Cleft lip develops when the parts of the face that form the upper lip remain split at birth, instead of sealing together. Sadly, it does not stop there. This birth defect can also apply to the roof of the mouth or palate. And aside from affecting the appearance of the face, cleft lip & palate also create difficulties with eating, speech, ear infections and misaligned teeth.
There has been a recent focus on “maternal environmental exposures” during pregnancy. The prime culprit: smoking! In fact, this year, the correlation between smoking during early pregnancy and orofacial clefts is under study by the Centers for Disease Control (CDC).
According to the Colgate.com website “The CDC said that although the causes of most lip and palate clefts are unknown, the 2014 Surgeon General’s report confirmed that maternal smoking during early pregnancy can cause orofacial clefts in babies. In the U.S., about 7,000 babies are born with orofacial clefts each year. Women are encouraged who are thinking about becoming pregnant to quit smoking before pregnancy or as soon as they find out that they are pregnant.”
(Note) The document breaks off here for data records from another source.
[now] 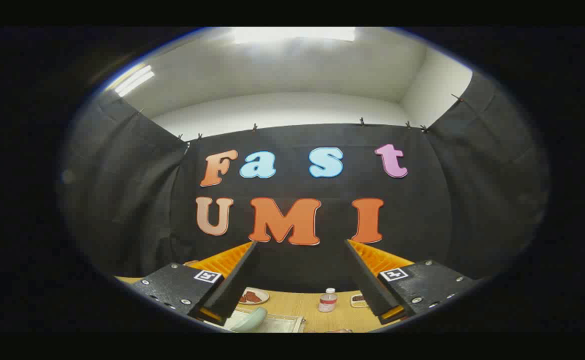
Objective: Take the plate from the dish rack, then take the spoon from the basket and place it into the plate.
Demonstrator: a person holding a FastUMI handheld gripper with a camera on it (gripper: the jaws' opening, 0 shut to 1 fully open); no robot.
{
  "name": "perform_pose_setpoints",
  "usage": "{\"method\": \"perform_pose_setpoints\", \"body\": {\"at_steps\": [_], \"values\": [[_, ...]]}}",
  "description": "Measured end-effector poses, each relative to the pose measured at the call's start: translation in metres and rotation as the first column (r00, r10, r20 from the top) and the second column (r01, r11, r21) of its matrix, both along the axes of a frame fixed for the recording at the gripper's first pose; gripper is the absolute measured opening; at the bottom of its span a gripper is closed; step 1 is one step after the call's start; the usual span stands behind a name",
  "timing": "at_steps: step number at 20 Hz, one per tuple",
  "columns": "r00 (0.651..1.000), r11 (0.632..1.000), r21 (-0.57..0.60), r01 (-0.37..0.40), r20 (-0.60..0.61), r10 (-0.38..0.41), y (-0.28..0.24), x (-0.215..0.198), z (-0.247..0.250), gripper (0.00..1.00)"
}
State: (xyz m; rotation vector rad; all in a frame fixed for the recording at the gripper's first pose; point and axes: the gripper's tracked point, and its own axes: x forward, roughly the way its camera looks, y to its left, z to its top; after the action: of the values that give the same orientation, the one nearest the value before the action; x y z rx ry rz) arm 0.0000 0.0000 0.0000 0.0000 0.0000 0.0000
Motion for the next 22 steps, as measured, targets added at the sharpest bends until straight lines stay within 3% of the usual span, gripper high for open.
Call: {"method": "perform_pose_setpoints", "body": {"at_steps": [8,22], "values": [[0.999,0.999,-0.042,-0.008,0.041,0.009,0.005,-0.002,0.022,0.99],[1.0,1.0,-0.015,-0.015,-0.02,0.015,0.007,0.0,0.001,0.99]]}}
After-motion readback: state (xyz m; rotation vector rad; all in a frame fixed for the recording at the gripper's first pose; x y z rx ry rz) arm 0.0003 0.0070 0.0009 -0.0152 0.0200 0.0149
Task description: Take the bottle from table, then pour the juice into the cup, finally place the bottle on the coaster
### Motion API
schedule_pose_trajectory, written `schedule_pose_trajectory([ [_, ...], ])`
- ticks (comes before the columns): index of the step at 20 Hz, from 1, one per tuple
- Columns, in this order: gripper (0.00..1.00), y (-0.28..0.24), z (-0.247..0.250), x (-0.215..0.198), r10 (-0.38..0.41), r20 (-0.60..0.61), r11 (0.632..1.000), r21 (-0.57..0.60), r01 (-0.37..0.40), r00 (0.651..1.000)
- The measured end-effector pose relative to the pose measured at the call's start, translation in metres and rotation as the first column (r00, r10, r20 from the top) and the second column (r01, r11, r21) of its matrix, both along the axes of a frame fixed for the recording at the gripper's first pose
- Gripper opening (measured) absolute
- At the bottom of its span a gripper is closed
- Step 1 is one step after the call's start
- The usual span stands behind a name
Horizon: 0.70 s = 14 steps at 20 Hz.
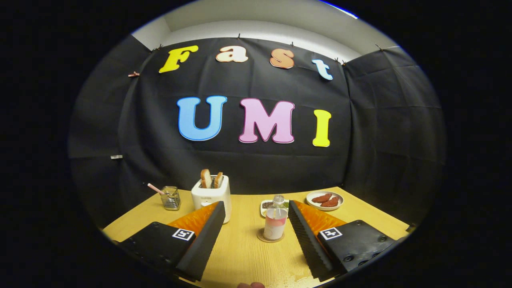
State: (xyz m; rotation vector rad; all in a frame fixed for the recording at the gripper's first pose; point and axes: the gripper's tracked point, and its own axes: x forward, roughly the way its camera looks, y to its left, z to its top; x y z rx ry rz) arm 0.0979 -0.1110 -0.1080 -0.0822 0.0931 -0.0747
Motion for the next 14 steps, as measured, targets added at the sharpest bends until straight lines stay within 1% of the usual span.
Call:
schedule_pose_trajectory([
  [5, 0.97, 0.020, 0.029, -0.007, 0.083, -0.001, 0.997, -0.012, -0.083, 0.997],
  [9, 0.96, 0.022, 0.044, -0.014, 0.112, -0.018, 0.994, -0.014, -0.112, 0.994],
  [14, 0.97, 0.023, 0.070, -0.028, 0.130, 0.005, 0.992, -0.011, -0.129, 0.992],
])
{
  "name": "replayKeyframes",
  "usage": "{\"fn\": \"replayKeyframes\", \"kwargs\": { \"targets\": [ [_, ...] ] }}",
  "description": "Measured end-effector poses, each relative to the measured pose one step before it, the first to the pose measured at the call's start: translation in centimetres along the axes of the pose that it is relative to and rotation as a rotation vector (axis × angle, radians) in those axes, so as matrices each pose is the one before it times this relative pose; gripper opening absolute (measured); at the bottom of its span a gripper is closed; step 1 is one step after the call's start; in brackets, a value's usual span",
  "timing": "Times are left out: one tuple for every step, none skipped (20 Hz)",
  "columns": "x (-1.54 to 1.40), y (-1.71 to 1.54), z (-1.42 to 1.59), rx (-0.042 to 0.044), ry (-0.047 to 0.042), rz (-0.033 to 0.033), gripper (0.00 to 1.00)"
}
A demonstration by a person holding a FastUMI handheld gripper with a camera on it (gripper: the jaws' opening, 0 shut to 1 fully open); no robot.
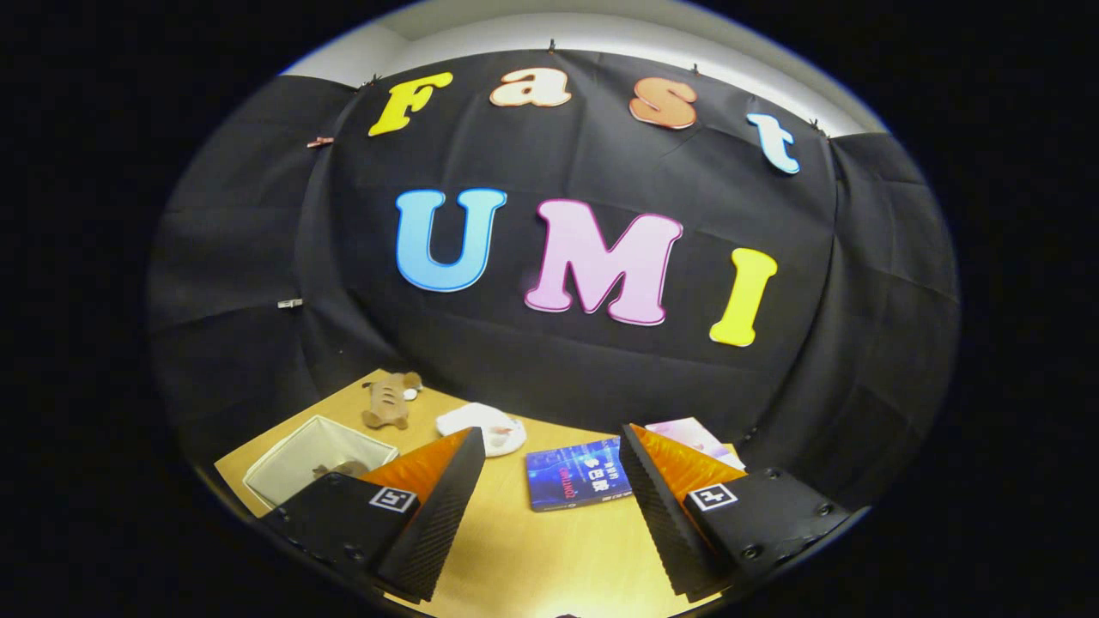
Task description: Open the storage box then place both shoes into the box .Put the left shoe in first, then the right shoe, with the right side of both shoes facing outward in a uniform manner.
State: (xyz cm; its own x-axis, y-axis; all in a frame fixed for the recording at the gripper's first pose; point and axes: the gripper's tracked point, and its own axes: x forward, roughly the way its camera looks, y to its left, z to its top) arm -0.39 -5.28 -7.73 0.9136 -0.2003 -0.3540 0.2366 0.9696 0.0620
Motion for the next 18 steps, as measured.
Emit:
{"fn": "replayKeyframes", "kwargs": {
  "targets": [
    [-0.446, -1.133, 0.472, -0.00108, -0.02338, -0.01909, 0.98],
    [-0.303, -1.104, 0.211, -0.00253, -0.02119, -0.02193, 0.98],
    [-0.308, -0.885, 0.224, 0.00137, -0.01428, -0.01761, 0.98],
    [-0.150, -0.514, -0.040, 0.00654, -0.01001, -0.01095, 0.98],
    [-0.364, -0.551, -0.029, 0.01723, -0.00467, -0.00766, 0.99],
    [-0.215, -0.546, 0.281, 0.02298, -0.00761, -0.00662, 0.98],
    [-0.223, -0.599, 0.226, 0.01868, -0.00996, -0.00801, 0.98],
    [-0.097, -0.606, 0.229, 0.00669, -0.00729, -0.00322, 0.98],
    [-0.028, -0.475, -0.056, -0.00520, -0.00577, -0.00358, 0.98],
    [0.017, -0.527, -0.187, -0.01191, 0.00062, -0.00597, 0.98],
    [0.002, -0.423, -0.228, -0.01085, 0.00039, -0.00844, 0.98],
    [0.048, -0.289, -0.045, -0.00508, -0.00074, -0.00704, 0.98],
    [-0.035, -0.077, 0.006, 0.00218, 0.00090, -0.00103, 0.98],
    [0.011, 0.027, -0.053, 0.01037, -0.00063, -0.00040, 0.98],
    [0.009, 0.124, 0.015, 0.01158, 0.00275, 0.00447, 0.98],
    [0.100, 0.106, -0.083, 0.00807, 0.00210, 0.00261, 0.98],
    [0.093, 0.054, -0.072, 0.00219, 0.00256, 0.00197, 0.98],
    [0.143, 0.035, 0.053, -0.00081, 0.00118, 0.00108, 0.98]
  ]
}}
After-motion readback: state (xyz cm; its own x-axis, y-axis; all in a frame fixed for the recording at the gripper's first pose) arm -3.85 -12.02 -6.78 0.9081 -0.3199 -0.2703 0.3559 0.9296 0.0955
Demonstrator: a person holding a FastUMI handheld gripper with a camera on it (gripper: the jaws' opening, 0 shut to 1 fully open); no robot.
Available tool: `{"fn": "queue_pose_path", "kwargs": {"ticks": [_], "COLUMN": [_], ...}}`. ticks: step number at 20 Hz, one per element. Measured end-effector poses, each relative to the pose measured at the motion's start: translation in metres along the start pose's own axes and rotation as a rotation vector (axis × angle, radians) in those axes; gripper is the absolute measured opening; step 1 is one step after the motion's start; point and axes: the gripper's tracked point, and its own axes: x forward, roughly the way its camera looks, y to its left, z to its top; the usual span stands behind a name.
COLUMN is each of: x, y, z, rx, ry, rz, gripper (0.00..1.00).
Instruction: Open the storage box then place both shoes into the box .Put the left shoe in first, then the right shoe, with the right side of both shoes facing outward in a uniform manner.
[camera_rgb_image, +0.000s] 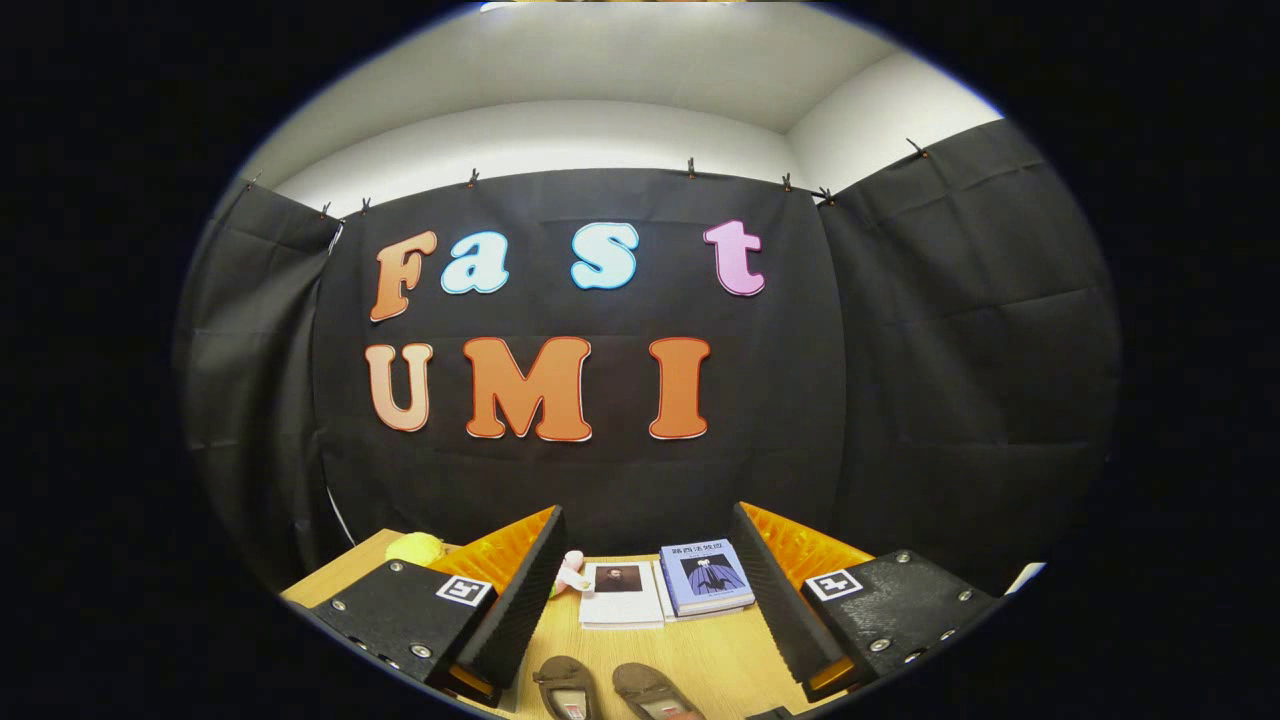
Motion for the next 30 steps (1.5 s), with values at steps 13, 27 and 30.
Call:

Just as we were putting this blog together, a breakthrough was reported in the Sydney Morning Herald (Australia). Four genes known to encode proteins that work together in a network have now been identified as a probable cause for cleft lip and palate. The discovery of a biological basis for cleft lip and palate by an international collaboration of researchers from the University of Washington and UNSW Sydney is the first to suggest that a single gene could trigger the craniofacial malformations in a significant proportion of people whose clefts are not linked to a specific syndrome. Families with cleft babies could soon more accurately gauge their risk of having another child with similar conditions.
Surgery, most often conducted while patients are between the ages of 3 to 6 months, has shown some success in correcting both cleft lip and palate. More than one surgery may be required, as indicated in the Sydney Morning Herald story about 8-month patient Riley, who had surgery in April and will do so again in September. Riley will need several more operations before he starts kindergarten.
Patients and families seeking information about these conditions, including causes, prevention, treatment and support, will find contact information for various participating organizations, medical teams and related supporting entities on the NCCAPM website.